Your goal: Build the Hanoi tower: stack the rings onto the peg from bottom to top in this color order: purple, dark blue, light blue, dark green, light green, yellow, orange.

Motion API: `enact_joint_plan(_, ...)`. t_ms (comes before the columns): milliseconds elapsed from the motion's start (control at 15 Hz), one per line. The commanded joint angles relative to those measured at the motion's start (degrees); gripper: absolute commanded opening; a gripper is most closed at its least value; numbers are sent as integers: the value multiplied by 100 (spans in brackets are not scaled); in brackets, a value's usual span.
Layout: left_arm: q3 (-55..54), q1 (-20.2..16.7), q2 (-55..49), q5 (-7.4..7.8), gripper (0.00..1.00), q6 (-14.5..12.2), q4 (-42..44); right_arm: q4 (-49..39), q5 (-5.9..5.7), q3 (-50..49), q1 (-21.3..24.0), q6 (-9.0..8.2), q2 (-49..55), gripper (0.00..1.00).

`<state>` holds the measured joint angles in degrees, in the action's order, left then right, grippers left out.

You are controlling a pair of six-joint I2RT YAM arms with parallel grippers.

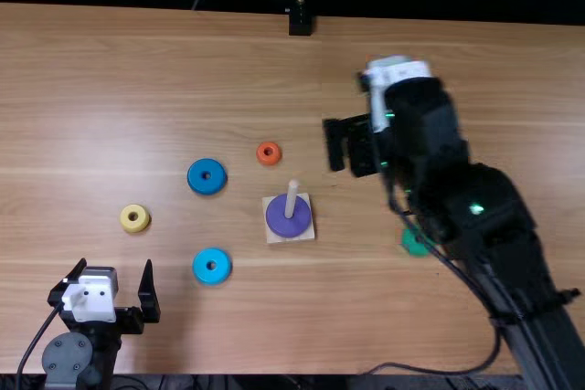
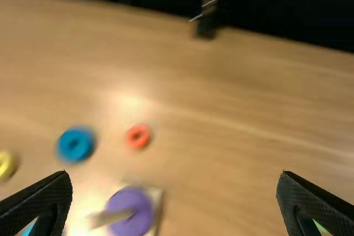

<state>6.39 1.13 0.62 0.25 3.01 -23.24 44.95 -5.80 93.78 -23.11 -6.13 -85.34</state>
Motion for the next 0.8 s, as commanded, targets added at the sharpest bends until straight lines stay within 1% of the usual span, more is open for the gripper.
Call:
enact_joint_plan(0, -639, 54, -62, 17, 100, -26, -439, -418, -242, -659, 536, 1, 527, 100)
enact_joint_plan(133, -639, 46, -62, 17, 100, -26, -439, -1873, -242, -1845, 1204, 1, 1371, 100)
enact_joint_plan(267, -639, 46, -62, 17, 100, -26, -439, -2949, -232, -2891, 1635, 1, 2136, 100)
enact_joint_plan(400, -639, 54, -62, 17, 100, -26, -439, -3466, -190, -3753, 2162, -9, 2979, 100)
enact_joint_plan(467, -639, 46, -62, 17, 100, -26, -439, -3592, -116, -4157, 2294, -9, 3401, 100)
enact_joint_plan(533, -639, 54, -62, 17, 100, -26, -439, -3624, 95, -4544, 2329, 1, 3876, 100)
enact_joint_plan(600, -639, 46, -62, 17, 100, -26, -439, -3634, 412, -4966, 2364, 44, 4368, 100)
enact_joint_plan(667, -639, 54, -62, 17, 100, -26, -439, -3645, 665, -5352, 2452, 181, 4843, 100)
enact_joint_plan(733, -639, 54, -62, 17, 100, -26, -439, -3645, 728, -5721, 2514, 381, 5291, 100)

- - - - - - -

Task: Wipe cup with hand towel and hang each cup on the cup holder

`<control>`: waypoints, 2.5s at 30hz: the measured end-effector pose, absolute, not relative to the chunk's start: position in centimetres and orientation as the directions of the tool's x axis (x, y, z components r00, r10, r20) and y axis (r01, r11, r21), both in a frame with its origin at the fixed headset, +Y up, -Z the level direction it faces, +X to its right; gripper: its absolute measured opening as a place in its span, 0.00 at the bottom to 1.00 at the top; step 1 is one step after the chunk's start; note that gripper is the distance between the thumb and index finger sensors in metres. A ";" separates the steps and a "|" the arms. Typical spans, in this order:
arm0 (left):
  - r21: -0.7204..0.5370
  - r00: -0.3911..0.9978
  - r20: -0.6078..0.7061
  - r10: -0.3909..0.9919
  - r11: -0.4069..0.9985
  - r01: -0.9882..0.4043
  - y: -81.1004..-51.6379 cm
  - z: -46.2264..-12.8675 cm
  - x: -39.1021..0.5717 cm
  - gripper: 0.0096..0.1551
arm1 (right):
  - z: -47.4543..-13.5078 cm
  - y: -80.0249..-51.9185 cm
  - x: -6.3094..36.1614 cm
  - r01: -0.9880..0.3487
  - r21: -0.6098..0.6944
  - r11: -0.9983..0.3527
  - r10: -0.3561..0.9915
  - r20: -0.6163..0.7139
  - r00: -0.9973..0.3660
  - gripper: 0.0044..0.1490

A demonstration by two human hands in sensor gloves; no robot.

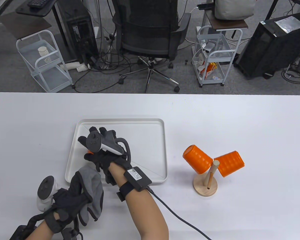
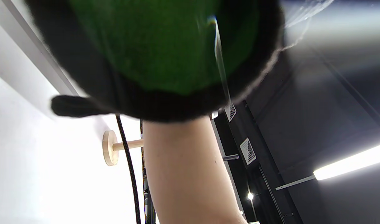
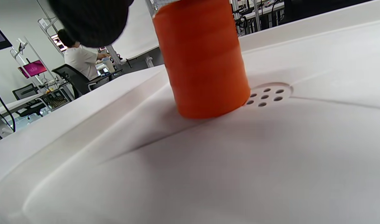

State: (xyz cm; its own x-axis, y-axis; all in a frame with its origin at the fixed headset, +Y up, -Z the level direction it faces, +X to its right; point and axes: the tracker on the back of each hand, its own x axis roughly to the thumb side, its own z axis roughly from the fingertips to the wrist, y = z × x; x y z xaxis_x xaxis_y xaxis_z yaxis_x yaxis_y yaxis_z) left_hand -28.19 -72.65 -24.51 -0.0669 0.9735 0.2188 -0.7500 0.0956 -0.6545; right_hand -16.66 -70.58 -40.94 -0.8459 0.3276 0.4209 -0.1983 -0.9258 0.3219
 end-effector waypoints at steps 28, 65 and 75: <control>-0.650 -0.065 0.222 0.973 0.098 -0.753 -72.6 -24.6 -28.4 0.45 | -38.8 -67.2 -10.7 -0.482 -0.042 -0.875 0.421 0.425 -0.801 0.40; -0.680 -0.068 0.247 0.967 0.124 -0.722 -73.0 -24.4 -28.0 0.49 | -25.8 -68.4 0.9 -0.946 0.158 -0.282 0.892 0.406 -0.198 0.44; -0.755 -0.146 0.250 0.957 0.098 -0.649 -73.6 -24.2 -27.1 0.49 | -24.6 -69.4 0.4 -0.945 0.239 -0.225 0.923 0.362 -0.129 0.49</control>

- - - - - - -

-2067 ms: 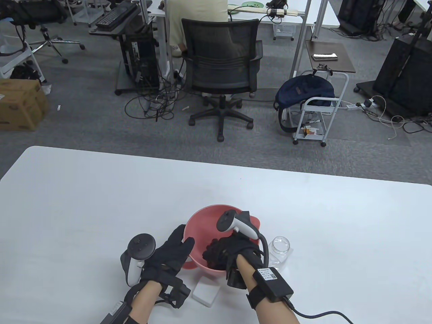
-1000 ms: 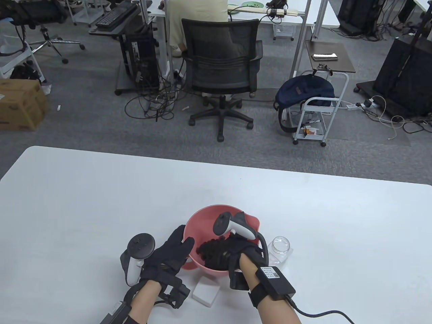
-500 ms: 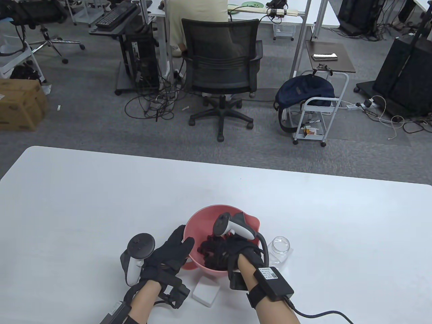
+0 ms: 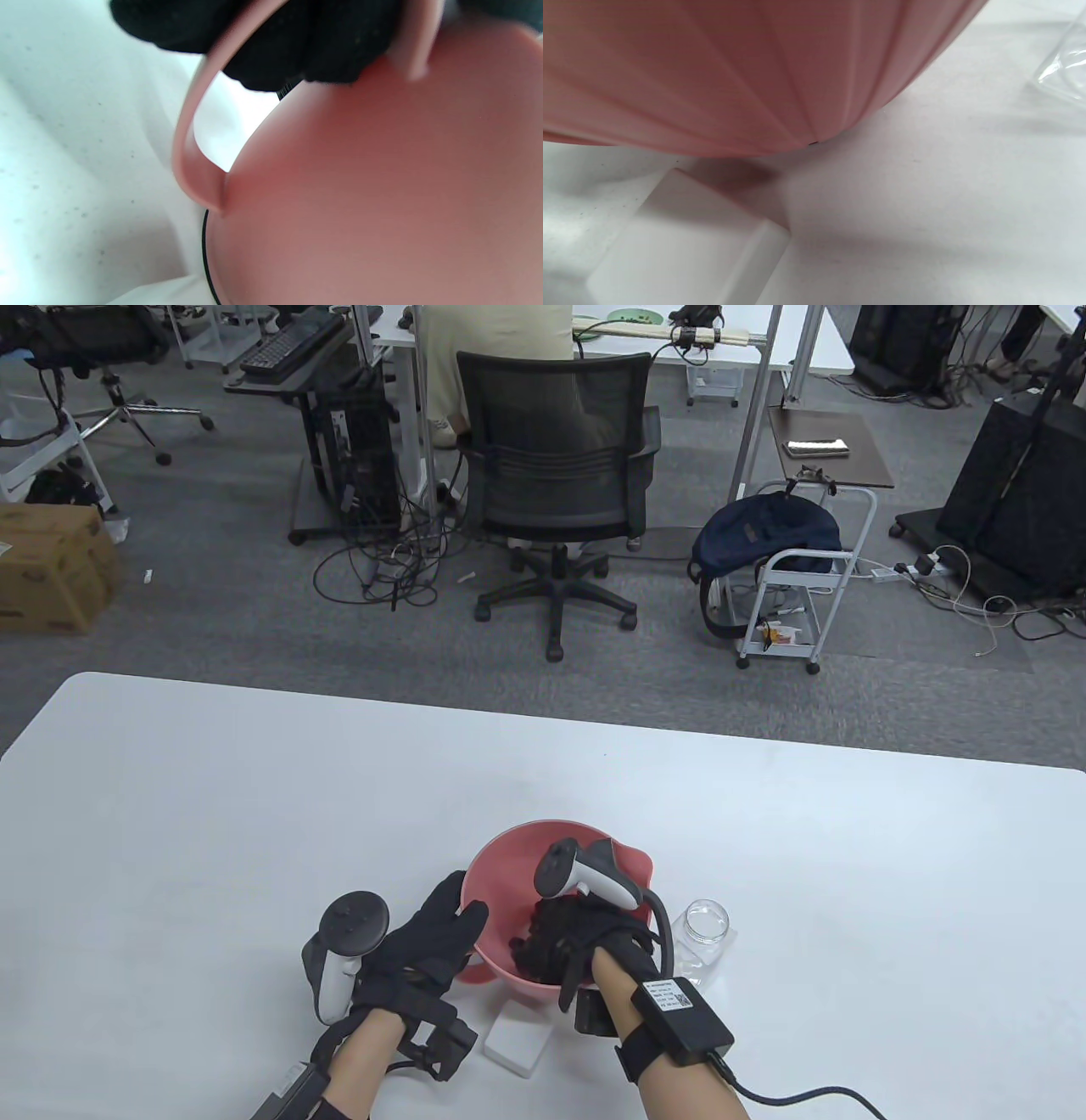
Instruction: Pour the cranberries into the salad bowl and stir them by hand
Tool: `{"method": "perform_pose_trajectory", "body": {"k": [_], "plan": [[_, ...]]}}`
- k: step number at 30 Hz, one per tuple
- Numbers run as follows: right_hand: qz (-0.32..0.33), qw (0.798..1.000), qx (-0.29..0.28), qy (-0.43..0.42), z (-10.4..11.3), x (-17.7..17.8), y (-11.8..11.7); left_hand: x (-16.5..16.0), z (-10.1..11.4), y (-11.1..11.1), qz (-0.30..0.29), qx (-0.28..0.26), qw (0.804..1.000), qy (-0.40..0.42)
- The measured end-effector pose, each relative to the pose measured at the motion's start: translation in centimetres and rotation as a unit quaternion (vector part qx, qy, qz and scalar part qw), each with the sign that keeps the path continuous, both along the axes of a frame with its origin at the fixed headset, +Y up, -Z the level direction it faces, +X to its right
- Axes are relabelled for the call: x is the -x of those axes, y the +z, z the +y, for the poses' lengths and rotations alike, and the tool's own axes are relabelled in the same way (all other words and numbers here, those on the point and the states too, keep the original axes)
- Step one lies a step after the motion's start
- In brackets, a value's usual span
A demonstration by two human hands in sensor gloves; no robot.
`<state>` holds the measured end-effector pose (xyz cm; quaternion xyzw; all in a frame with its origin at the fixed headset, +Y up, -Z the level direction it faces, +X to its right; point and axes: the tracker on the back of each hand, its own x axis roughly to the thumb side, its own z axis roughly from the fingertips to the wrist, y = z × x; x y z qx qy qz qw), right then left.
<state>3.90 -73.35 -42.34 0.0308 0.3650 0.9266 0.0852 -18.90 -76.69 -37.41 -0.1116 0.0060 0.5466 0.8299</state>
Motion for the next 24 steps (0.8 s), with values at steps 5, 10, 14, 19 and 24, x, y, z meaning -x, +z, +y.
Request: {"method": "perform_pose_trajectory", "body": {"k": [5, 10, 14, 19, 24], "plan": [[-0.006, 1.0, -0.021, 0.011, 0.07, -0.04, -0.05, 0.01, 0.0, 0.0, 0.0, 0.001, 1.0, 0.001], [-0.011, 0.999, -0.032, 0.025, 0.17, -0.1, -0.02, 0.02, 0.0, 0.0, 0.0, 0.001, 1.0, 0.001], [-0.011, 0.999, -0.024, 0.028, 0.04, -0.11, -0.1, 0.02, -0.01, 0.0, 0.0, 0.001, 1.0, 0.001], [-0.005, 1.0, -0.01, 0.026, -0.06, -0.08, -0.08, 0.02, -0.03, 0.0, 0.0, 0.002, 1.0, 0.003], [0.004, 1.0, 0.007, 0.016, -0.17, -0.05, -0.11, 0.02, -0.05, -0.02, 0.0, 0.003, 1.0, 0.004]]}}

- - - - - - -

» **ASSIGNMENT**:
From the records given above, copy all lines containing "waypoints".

» **TASK ANSWER**:
`<control>`: waypoints, 2.5s at 30hz: the measured end-effector pose, absolute, not relative to the chunk's start: position in centimetres and orientation as the directions of the tool's x axis (x, y, z components r00, r10, r20) and y axis (r01, r11, r21), both in a frame with its origin at the fixed headset, +Y up, -Z the level direction it faces, +X to its right; gripper: its absolute measured opening as a place in its span, 0.00 at the bottom to 1.00 at the top; step 1 is one step after the chunk's start; note that gripper is the distance between the thumb and index finger sensors in metres. A ";" separates the steps and a "|" the arms. Typical spans, in this order:
 end-effector waypoints at steps 28, 65 and 75: <control>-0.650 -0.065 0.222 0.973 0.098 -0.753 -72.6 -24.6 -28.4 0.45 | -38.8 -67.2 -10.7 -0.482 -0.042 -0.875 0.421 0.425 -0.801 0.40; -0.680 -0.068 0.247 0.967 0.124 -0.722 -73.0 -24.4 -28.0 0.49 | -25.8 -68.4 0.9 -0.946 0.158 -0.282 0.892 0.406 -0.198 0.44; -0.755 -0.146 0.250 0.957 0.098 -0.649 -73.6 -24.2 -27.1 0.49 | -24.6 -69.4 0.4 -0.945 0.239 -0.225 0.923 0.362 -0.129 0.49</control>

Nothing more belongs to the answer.